CIMS: The Columbia IP Micro-mobility Suite. NS Source Code Distribution for Cellular IP, Hawaii and Hierarchical Mobile IP, April 2001 The Cellular IP implementation supports hard and semi-soft handoff, and IP paging. The Hawaii implementation supports unicast non-forwarding (UNF) and multiple stream forwarding (MSF) schemes. Hawaii's IP paging capability is currently not supported. In addition, the CIMS v1.0 implementation of Hierarchical Mobile IP does not currently support IP paging. These and other features will be added to the next release of the code - we would be happy to add other extensions developed by other groups too.
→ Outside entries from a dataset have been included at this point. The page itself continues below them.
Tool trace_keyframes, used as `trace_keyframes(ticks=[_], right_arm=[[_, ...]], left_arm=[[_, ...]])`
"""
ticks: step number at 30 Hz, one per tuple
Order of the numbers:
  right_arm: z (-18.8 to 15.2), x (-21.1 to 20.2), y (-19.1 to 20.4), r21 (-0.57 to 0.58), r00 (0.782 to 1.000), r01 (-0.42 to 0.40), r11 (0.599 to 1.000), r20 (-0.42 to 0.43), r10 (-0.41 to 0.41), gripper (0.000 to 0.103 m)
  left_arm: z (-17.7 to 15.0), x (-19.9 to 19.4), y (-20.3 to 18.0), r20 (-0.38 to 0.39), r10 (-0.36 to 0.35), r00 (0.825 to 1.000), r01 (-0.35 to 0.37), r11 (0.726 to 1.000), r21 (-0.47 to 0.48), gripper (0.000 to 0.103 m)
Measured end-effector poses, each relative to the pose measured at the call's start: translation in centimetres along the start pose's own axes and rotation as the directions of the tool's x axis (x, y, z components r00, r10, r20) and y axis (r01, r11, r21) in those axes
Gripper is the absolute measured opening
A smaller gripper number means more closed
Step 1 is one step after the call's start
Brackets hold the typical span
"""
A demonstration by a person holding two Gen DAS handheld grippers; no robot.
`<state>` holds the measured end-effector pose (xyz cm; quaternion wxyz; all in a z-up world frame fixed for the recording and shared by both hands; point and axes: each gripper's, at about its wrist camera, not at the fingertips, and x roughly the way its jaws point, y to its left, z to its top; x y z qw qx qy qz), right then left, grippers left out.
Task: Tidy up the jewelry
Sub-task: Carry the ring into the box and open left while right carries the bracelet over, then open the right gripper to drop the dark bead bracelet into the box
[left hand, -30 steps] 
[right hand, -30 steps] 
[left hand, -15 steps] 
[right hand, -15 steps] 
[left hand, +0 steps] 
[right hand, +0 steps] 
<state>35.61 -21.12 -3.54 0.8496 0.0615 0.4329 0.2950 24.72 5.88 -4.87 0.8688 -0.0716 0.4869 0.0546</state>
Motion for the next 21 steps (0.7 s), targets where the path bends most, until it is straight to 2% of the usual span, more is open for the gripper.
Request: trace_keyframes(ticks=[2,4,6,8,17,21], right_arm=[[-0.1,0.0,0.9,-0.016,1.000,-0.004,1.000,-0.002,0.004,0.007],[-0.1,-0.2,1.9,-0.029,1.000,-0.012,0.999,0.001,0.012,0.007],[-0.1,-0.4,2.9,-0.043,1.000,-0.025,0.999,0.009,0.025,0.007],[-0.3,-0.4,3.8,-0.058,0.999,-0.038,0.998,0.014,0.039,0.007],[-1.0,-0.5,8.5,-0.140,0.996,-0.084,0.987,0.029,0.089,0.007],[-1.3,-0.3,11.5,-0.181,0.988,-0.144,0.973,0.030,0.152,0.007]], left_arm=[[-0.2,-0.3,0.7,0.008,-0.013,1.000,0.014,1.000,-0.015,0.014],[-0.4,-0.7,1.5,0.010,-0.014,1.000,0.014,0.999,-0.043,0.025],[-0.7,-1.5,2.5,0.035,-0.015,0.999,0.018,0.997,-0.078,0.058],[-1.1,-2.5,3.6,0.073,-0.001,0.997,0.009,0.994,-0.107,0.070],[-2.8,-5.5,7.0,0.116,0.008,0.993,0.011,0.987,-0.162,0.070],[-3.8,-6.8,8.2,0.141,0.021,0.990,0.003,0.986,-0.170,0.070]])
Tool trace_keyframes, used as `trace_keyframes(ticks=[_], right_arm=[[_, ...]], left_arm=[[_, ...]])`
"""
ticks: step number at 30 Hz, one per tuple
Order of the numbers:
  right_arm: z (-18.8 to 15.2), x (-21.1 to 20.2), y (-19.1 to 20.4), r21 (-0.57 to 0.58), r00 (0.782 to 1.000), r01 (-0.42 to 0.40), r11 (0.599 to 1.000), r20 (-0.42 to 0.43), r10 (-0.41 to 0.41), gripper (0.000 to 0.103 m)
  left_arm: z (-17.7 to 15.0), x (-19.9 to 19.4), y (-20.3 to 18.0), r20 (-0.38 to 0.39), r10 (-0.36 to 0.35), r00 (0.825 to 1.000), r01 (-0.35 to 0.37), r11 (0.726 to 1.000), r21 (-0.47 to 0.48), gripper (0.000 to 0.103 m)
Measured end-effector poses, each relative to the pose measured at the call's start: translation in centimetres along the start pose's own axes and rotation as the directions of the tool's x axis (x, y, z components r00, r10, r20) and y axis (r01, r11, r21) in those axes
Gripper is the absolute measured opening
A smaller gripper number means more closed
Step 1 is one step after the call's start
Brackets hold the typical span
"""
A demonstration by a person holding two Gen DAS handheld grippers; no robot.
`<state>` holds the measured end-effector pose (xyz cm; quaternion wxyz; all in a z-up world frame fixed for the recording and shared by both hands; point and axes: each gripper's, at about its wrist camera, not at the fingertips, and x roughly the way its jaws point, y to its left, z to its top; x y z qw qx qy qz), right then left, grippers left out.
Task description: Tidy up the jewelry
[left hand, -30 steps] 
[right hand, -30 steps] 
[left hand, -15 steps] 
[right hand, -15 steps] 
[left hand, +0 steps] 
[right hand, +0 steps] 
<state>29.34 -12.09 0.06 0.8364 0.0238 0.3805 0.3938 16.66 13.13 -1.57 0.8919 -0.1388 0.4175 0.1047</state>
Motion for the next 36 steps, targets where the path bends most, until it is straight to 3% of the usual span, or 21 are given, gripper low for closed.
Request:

Cellular IP: Source Code Distribution for Cellular IP Version 1.0, November 1999
Cellular IP inherits cellular systems principles for mobility management, passive connectivity and handoff control, but is designed based on the IP paradigm. The universal component of a Cellular IP network is the base station which serves as a wireless access point but at the same time routes IP packets and integrates cellular control functionality traditionally found in Mobile Switching Centers (MSC) and Base Station Controllers (BSC). The base stations are built on regular IP forwarding engines, but IP routing is replaced by Cellular IP routing and location management. The Cellular IP network is connected to the Internet via a gateway router. Mobility between gateways (i.e., Cellular IP access networks) is managed by Mobile IP while mobility within access networks is handled by Cellular IP. Mobile hosts attached to the network use the IP address of the gateway as their Mobile IP care-of address.
 

MOBIWARE: Toolkit Version 1.0, july 1998   Source Code
Mobiware is based on a methodology of open programmability for the introduction, control and management of new adaptive mobile services. It provides a set of open programmable CORBA interfaces and objects that abstract and represent network
devices and resources providing a toolkit for programmable signaling, adaptation management and wireless transport services. Mobiware aims to provide a foundation for open programmable mobile networking that is suited toward managing the evolving service demands of adaptive mobile applications and dealing with the inherent complexity of delivering scalable audio and video and real-time services to mobile devices. Built on an adaptive quality of service API, mobiware consists of a set of controllers that interact with transport, network and medium access controller distributed objects that maintain application-specific adaptive quality of service needs.